WHAT IS EXPECTED: Retype the data below exactly, skipping pictures.

SOURCE DATA:
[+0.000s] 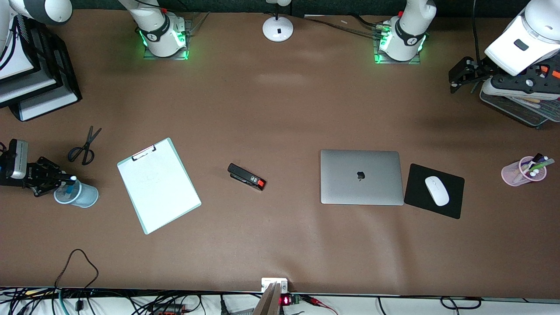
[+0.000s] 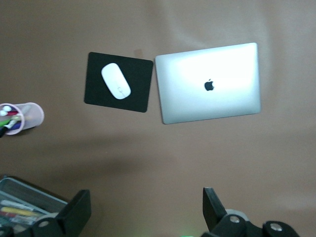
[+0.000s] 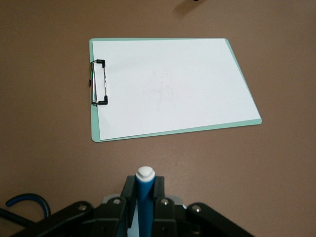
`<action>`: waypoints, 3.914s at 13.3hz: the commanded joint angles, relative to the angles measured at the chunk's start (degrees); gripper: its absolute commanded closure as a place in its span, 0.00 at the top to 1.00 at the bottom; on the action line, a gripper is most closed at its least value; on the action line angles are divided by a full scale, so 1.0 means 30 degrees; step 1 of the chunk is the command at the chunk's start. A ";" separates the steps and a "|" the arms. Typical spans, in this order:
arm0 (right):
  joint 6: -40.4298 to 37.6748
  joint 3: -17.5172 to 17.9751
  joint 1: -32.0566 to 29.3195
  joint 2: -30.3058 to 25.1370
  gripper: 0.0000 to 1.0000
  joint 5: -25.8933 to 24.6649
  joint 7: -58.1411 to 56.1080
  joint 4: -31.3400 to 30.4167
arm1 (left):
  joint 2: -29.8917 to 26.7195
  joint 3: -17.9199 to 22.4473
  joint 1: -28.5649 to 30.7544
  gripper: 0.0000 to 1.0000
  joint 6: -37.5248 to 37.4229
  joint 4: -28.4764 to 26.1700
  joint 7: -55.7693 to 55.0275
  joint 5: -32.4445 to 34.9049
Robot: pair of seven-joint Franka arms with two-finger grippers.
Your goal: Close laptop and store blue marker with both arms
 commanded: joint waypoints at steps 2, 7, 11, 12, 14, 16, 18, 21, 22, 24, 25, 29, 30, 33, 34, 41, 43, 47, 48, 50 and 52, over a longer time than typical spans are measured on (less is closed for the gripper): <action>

TASK OUTPUT:
[+0.000s] 
[+0.000s] 
[+0.000s] 
`<action>`: waypoints, 3.914s at 13.3hz: the commanded joint angles, relative to the angles measured at the chunk's start (degrees); gripper: its absolute commanded closure as a place in its span, 0.00 at the top to 1.00 at the bottom; on the action line, a gripper is most closed at its least value; on the action line angles are divided by a full scale, so 1.0 means 30 degrees; step 1 of the chunk is the command at the chunk's start. A ";" separates the steps and a "|" the arms. Typical spans, in this order:
arm0 (right):
  joint 6: -40.4298 to 37.6748
  joint 3: -17.5172 to 17.9751
  joint 1: -32.0566 to 29.3195
  joint 2: -30.3058 to 25.1370
  gripper: 0.0000 to 1.0000
  joint 5: -25.8933 to 24.6649
  joint 7: -58.1411 to 56.1080
  joint 4: -31.3400 to 30.4167
arm1 (left):
  joint 2: -29.8917 to 26.7195
  joint 3: -17.9199 to 22.4473
  joint 1: -28.5649 to 30.7544
  gripper: 0.0000 to 1.0000
  joint 6: -37.5248 to 37.4229
  joint 4: -28.4764 to 26.1700
  joint 7: -55.7693 to 55.0275
  joint 5: -32.4445 to 34.9049
Robot: pair of seven-joint Franka arms with two-finger grippers.
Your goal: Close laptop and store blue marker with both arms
 commanded: joint waypoints at steps 2, 7, 11, 12, 14, 16, 18, 21, 22, 24, 25, 29, 30, 33, 34, 41, 43, 47, 48, 50 and 52, over a longer time than typical spans are measured on (less is closed for the gripper): <action>

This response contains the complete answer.